• _What this task involves_:
The data follows. Retype every entry exactly.

Top of Exercise material

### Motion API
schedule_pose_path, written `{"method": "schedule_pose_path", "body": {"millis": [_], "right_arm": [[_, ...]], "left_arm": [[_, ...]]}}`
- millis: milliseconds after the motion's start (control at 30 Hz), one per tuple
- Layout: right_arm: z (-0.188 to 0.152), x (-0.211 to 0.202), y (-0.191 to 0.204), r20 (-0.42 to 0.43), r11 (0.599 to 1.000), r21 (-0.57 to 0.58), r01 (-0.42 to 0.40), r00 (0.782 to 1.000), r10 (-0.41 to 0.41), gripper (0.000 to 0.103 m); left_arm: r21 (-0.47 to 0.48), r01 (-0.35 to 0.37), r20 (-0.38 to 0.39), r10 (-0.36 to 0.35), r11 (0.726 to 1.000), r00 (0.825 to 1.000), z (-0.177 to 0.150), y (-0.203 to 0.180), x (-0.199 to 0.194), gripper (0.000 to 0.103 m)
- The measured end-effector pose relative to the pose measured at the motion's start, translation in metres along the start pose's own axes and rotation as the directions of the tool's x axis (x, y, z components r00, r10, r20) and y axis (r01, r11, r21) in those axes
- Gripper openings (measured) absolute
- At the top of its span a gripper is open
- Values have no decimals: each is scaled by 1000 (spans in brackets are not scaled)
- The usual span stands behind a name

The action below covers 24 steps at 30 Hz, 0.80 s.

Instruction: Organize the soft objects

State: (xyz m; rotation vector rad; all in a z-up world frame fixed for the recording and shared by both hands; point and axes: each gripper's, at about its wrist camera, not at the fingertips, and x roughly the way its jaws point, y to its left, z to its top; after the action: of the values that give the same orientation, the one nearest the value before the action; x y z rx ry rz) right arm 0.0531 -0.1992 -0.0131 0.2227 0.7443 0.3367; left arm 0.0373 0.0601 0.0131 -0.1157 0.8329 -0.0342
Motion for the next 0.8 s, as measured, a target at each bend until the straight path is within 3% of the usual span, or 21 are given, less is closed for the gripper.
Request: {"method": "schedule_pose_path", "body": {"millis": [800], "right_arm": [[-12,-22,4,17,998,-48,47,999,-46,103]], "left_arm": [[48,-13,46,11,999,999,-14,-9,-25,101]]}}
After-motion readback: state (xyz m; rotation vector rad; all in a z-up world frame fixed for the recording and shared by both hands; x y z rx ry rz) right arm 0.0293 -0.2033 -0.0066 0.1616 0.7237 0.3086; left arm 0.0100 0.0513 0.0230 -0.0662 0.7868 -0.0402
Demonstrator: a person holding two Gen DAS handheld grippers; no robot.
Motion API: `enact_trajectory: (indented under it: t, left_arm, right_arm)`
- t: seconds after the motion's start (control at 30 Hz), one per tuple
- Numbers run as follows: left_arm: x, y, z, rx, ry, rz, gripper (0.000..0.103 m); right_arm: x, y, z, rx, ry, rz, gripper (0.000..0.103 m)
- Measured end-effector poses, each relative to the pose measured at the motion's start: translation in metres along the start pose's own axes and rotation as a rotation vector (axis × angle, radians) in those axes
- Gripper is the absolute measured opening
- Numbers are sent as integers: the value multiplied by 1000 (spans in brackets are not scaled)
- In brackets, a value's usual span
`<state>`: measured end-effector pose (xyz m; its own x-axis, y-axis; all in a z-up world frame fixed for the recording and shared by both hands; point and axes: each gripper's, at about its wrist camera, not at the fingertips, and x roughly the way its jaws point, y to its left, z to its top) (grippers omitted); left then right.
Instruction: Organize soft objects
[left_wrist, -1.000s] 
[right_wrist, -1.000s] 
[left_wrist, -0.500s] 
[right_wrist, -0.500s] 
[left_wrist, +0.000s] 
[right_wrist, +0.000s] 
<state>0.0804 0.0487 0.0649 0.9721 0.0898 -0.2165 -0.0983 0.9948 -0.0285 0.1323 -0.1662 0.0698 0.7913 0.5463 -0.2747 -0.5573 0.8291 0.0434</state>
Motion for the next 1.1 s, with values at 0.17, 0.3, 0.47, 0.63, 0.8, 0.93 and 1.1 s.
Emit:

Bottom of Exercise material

• _Answer to the problem_:
### Motion API
schedule_pose_path, written `{"method": "schedule_pose_path", "body": {"millis": [_], "right_arm": [[_, ...]], "left_arm": [[_, ...]]}}`
- millis: milliseconds after the motion's start (control at 30 Hz), one per tuple
- Layout: right_arm: z (-0.188 to 0.152), x (-0.211 to 0.202), y (-0.191 to 0.204), r20 (-0.42 to 0.43), r11 (0.599 to 1.000), r21 (-0.57 to 0.58), r01 (-0.42 to 0.40), r00 (0.782 to 1.000), r10 (-0.41 to 0.41), gripper (0.000 to 0.103 m); left_arm: r21 (-0.47 to 0.48), r01 (-0.35 to 0.37), r20 (-0.38 to 0.39), r10 (-0.36 to 0.35), r11 (0.726 to 1.000), r00 (0.825 to 1.000), z (-0.177 to 0.150), y (-0.203 to 0.180), x (-0.199 to 0.194), gripper (0.000 to 0.103 m)
- The measured end-effector pose relative to the pose measured at the motion's start, translation in metres along the start pose's own axes and rotation as the directions of the tool's x axis (x, y, z components r00, r10, r20) and y axis (r01, r11, r21) in those axes
- Gripper openings (measured) absolute
- At the top of its span a gripper is open
- Values have no decimals: each is scaled by 1000 (spans in brackets are not scaled)
- The usual span stands behind a name

The action below covers 24 steps at 30 Hz, 0.80 s.

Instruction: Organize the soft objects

State: (xyz m; rotation vector rad; all in a z-up world frame fixed for the recording and shared by both hands; point and axes: each gripper's, at about its wrist camera, not at the fingertips, and x roughly the way its jaws point, y to its left, z to its top; after the action: of the values that give the same orientation, the one nearest the value before the action; x y z rx ry rz) right arm 0.0531 -0.1992 -0.0131 0.2227 0.7443 0.3367; left arm 0.0373 0.0601 0.0131 -0.1157 0.8329 -0.0342
Motion for the next 0.8 s, as measured, a target at each bend until the straight path is within 3% of the usual span, or 21 are given, less is closed for the gripper.
Request: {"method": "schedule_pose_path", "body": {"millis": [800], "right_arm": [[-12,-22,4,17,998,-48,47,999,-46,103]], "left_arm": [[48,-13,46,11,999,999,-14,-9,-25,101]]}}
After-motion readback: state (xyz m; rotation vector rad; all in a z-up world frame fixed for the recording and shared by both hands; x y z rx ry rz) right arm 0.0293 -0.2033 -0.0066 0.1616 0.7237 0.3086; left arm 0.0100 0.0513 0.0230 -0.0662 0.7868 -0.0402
Demonstrator: a person holding two Gen DAS handheld grippers; no robot.
Motion API: `enact_trajectory: (indented under it: t, left_arm, right_arm)`
- t: seconds after the motion's start (control at 30 Hz), one per tuple
- Numbers run as follows: left_arm: x, y, z, rx, ry, rz, gripper (0.000..0.103 m); right_arm: x, y, z, rx, ry, rz, gripper (0.000..0.103 m)
- Measured end-effector poses, each relative to the pose measured at the motion's start: translation in metres along the start pose's own axes and rotation as a rotation vector (axis × angle, radians) in those axes
- Gripper is the absolute measured opening
- Numbers are sent as integers: the value multiplied by 1000 (spans in brackets are not scaled)
- In brackets, a value's usual span
`<state>`: measured end-effector pose (xyz m; its own x-axis, y-axis; all in a z-up world frame fixed for the recording and shared by both hands; point and axes: each gripper's, at about its wrist camera, not at the fingertips, and x roughly the way its jaws point, y to its left, z to its top) (grippers omitted); left then right.
Instruction: Organize soft objects
[left_wrist, -1.000s] 
[right_wrist, -1.000s] 
[left_wrist, -0.500s] 
[right_wrist, -0.500s] 
[left_wrist, +0.000s] 
[right_wrist, +0.000s] 
<state>0.0804 0.0487 0.0649 0.9721 0.0898 -0.2165 -0.0983 0.9948 -0.0285 0.1323 -0.1662 0.0698 0.7913 0.5463 -0.2747 -0.5573 0.8291 0.0434</state>
Motion for the next 1.1 s, with values at 0.17, 0.3, 0.47, 0.63, 0.8, 0.93 and 1.1 s.
Emit:

No more output is required for this exercise.